- Born: October 8, 1962 Rio Grande, Rio Grande do Sul, Brazil
- Died: October 25, 2024 (aged 62) Rio Grande, Rio Grande do Sul, Brazil
- Occupation: Journalist

= Julieta Amaral =

Brazilian journalist (1962–2024)

Julieta Amaral (October 8, 1962 – October 25, 2024) was a black Brazilian journalist from Rio Grande do Sul, the southernmost state of Brazil known for its highly white population and big immigration colonies from Germany and Italy.

== Biography and career ==
Graduated by the Catholic University of Pelotas, Amaral began her journalistic career at age 18 as revisor in the newspaper Agora and also in the newspaper Cassino do Sol, from the Cassino Beach, both from Rio Grande, her birthplace.
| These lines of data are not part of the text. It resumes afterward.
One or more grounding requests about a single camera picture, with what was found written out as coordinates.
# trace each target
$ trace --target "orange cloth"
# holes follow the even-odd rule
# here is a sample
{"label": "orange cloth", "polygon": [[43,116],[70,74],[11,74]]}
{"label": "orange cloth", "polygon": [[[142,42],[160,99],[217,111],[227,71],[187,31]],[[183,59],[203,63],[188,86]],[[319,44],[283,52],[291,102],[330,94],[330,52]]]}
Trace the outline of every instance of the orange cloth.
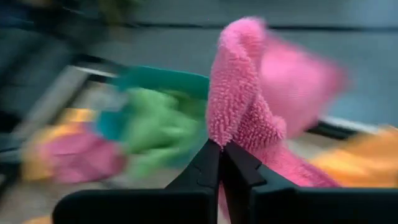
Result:
{"label": "orange cloth", "polygon": [[343,187],[398,187],[398,129],[360,134],[310,161]]}
{"label": "orange cloth", "polygon": [[51,216],[34,218],[24,222],[24,224],[51,224],[51,223],[52,223]]}
{"label": "orange cloth", "polygon": [[38,148],[49,141],[67,134],[79,132],[78,123],[91,121],[94,111],[88,109],[66,109],[59,125],[37,131],[26,143],[22,153],[22,180],[42,180],[52,176],[49,164],[44,161]]}

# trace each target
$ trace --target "pink towel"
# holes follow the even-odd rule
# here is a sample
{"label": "pink towel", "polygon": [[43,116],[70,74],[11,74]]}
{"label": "pink towel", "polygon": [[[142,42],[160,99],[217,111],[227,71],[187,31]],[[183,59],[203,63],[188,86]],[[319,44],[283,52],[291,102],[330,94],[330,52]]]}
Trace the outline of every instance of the pink towel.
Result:
{"label": "pink towel", "polygon": [[125,158],[116,142],[93,133],[81,123],[82,132],[59,137],[42,146],[54,179],[61,183],[100,180],[121,172]]}
{"label": "pink towel", "polygon": [[[277,39],[261,20],[233,22],[220,35],[211,70],[209,137],[220,146],[236,142],[297,185],[337,187],[293,155],[284,140],[317,120],[325,102],[341,88],[341,80],[338,69]],[[219,203],[228,214],[223,186]]]}

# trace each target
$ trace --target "teal cloth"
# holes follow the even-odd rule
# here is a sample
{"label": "teal cloth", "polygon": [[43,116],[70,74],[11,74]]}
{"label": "teal cloth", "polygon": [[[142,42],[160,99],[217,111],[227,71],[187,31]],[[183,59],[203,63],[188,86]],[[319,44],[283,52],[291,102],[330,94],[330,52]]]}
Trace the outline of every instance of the teal cloth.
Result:
{"label": "teal cloth", "polygon": [[131,88],[134,111],[123,133],[123,150],[142,154],[129,166],[134,177],[149,175],[182,154],[187,154],[202,128],[206,102],[172,90]]}

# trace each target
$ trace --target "towel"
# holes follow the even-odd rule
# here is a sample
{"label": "towel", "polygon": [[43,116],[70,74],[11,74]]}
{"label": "towel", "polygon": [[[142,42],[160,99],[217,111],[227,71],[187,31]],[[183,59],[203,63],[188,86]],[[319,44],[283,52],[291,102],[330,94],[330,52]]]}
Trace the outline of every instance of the towel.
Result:
{"label": "towel", "polygon": [[398,129],[359,134],[310,161],[344,187],[398,188]]}
{"label": "towel", "polygon": [[50,215],[44,217],[33,218],[31,220],[27,220],[23,224],[51,224],[52,218]]}
{"label": "towel", "polygon": [[55,126],[49,126],[35,132],[24,145],[22,151],[22,180],[44,180],[52,176],[48,158],[40,153],[41,145],[61,136],[81,131],[79,122],[91,121],[94,112],[88,109],[68,108]]}
{"label": "towel", "polygon": [[131,88],[128,93],[133,113],[123,133],[123,148],[142,154],[129,165],[129,173],[145,177],[189,155],[204,123],[205,101],[172,90]]}
{"label": "towel", "polygon": [[[277,66],[267,70],[266,65],[272,63]],[[337,71],[266,32],[260,19],[233,22],[220,35],[211,69],[206,111],[209,138],[221,147],[234,141],[297,185],[337,187],[326,174],[292,154],[284,141],[317,120],[320,108],[341,88]],[[293,117],[284,110],[300,113]],[[219,196],[227,214],[222,185]]]}
{"label": "towel", "polygon": [[125,165],[116,142],[92,132],[80,123],[81,131],[61,136],[42,146],[50,162],[53,177],[61,183],[79,183],[105,179],[120,173]]}

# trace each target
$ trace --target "green towel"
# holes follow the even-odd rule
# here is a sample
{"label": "green towel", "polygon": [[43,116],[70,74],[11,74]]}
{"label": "green towel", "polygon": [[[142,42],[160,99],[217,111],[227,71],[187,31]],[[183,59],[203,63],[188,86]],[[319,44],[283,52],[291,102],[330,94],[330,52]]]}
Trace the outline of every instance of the green towel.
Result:
{"label": "green towel", "polygon": [[137,177],[188,153],[205,116],[204,100],[177,91],[128,90],[134,112],[123,134],[124,152],[143,154],[130,166]]}
She was also correspondent of the newspaper Correio do Povo, from Porto Alegre. In 1987, Amaral joined to RBS TV Rio Grande, where by 29 years, she was reporter, coordinator and presenter of the local edition of Jornal do Almoço, being the first black journalist to present a newscast in Rio Grande do Sul. Amaral stayed in the station until 2016, when she decided to dedicate herself to the press advisory.

== Death ==
Amaral died on October 25, 2024, at the age of 62, from complications of pancreatic cancer.